Tracing My Genetic Heritage
How can the test tell where I'm from?
To a certain extent the DNA test can tell you where you're from. The test that we look at are looking at the direct paternal line and direct maternal line. If you go back ten generations, there are well over a thousand ancestors. You can see what blinkered. We only look at the direct lineages, male and female, nothing in between. The test can look very precise at those lines. They miss everything else, so your Y chromosome might come from Africa, but everything else might come from Asia. If we are only looking at one chromosome, we're only going to pick up that African bit. In a sense, they can tell you where you're from, but at those direct lineages they are very precise.

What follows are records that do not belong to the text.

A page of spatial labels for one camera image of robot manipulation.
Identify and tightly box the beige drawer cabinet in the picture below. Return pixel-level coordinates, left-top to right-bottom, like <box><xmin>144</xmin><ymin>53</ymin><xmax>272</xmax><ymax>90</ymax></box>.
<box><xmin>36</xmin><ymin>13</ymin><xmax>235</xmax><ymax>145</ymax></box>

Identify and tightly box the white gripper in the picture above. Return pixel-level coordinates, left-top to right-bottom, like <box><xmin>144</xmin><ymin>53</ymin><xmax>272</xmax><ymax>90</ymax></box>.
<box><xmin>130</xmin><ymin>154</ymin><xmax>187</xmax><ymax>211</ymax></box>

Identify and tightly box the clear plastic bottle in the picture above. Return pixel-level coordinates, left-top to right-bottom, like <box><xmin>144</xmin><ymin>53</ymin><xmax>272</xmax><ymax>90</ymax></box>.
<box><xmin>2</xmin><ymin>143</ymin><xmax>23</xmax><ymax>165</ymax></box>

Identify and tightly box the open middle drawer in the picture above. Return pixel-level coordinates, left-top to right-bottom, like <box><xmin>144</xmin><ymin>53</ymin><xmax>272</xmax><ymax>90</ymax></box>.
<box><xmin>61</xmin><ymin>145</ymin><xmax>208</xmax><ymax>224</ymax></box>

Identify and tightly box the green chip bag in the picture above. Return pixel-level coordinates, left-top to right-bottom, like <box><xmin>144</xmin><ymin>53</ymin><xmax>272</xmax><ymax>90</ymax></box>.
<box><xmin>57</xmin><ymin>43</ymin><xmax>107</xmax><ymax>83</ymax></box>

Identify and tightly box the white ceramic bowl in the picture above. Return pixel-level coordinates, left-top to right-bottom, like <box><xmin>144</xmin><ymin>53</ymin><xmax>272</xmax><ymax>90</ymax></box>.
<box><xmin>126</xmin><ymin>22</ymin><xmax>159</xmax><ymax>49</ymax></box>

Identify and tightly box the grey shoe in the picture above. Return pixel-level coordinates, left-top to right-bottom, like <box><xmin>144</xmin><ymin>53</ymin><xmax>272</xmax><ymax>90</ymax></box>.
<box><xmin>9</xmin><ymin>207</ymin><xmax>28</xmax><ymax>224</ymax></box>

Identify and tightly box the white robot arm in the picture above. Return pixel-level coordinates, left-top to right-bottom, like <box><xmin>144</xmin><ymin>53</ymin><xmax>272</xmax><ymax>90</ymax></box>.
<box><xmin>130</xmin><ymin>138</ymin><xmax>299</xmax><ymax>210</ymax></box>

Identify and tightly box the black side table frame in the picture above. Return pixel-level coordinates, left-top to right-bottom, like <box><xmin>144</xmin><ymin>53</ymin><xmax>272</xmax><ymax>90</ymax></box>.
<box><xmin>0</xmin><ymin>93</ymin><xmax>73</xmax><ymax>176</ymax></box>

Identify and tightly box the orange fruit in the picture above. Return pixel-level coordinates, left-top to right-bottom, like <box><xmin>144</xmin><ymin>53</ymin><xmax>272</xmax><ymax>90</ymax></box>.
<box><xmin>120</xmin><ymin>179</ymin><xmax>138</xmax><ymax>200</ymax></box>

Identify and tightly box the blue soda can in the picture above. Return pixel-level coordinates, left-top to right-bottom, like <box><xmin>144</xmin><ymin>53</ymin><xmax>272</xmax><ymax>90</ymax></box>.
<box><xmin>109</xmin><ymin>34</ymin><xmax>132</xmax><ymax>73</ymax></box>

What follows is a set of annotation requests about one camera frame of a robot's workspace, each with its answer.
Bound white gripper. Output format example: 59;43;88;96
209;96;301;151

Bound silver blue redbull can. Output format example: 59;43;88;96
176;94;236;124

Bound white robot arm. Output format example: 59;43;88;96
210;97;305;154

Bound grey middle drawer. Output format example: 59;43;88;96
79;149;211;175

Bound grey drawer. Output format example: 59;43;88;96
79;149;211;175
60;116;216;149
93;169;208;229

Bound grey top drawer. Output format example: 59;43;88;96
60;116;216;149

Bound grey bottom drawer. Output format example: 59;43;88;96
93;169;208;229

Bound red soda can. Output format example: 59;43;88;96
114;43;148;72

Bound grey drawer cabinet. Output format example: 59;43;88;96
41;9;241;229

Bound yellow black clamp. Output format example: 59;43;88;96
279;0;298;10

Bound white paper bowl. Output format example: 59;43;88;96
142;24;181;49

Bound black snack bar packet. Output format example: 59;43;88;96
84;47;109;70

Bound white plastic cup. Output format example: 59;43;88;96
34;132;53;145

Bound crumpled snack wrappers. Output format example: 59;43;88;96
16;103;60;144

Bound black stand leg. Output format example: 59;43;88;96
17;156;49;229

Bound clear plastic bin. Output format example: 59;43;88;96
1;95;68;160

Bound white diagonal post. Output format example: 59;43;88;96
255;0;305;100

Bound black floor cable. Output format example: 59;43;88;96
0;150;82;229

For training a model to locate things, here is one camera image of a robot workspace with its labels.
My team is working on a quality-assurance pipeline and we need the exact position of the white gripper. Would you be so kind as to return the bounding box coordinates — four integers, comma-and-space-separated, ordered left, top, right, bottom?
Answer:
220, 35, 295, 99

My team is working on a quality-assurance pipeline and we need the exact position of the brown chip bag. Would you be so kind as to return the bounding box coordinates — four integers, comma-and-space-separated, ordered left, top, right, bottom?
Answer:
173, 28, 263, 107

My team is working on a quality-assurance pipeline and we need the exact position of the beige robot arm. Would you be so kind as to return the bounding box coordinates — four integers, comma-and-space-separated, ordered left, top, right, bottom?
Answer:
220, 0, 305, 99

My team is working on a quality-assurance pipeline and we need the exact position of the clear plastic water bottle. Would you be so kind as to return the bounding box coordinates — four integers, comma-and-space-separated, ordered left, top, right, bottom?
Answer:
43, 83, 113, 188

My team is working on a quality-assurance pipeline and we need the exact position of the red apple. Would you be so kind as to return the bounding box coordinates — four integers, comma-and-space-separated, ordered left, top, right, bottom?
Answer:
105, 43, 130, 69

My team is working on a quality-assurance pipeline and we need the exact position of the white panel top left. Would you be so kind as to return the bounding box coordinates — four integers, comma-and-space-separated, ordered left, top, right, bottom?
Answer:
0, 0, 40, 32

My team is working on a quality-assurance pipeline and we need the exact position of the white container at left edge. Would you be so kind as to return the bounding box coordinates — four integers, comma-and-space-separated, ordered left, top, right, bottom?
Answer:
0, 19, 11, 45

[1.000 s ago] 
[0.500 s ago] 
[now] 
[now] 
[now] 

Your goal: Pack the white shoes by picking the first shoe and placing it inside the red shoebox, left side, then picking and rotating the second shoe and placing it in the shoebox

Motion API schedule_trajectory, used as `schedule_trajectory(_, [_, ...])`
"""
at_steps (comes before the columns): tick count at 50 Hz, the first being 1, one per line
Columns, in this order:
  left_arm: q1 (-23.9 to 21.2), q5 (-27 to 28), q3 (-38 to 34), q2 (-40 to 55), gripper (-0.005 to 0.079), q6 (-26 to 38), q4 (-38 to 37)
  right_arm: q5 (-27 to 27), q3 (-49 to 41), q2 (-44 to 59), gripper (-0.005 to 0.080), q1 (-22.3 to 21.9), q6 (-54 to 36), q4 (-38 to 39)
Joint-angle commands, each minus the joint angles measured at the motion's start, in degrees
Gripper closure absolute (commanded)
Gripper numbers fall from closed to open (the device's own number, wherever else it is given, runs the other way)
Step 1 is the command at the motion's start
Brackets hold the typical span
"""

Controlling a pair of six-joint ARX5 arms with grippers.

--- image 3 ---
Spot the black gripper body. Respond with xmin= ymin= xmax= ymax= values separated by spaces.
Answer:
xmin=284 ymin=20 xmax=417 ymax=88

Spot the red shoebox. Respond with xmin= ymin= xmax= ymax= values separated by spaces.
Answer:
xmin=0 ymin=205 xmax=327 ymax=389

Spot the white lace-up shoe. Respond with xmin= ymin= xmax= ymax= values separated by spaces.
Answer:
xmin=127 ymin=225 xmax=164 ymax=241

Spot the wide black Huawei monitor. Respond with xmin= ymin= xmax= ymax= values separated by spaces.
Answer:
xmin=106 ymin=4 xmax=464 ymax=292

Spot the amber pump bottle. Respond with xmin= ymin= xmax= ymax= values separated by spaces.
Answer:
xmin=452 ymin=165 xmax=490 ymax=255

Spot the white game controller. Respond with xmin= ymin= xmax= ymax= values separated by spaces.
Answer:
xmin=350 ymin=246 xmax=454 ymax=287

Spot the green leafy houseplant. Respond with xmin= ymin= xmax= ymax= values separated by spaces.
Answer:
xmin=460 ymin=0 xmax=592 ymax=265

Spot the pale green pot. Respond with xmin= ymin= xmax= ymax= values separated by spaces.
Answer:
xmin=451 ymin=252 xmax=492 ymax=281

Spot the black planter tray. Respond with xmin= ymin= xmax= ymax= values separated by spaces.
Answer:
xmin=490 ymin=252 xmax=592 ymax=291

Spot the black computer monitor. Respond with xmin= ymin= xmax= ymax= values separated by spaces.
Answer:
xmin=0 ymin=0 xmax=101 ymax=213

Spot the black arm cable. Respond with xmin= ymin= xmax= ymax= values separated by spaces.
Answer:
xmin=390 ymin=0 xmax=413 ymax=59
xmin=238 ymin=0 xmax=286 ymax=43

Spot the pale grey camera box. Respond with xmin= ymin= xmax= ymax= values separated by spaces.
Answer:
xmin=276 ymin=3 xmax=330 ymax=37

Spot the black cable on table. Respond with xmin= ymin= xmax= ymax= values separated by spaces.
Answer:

Would this suggest I am related to them?
If your maternal line goes back to the East Africa, you will have a genetic connection with them at some important time, not necessarily very recently but it can be thousands years back. You will share a common ancestor at some point, yes.
How do I decipher the information?
The results we give you do come with an interpretation report. The genetic genealogy tests are quite straight forward to interpret once you get used to it. We are always ready to help, and on a daily basis we help people understand their results and to understand what they mean to them.
Should my immediate family have the same test?
You wouldn't need to test every member of your family. Your DNA is a very good record, so it would come from your mother and your father. So, often, the DNA shared by your brother or your sisters is the same. So it's perfectly good enough to have tested by yourself, and to use those results as proxy for those as well. But then use those to compare with other people or to find out where that DNA is coming from.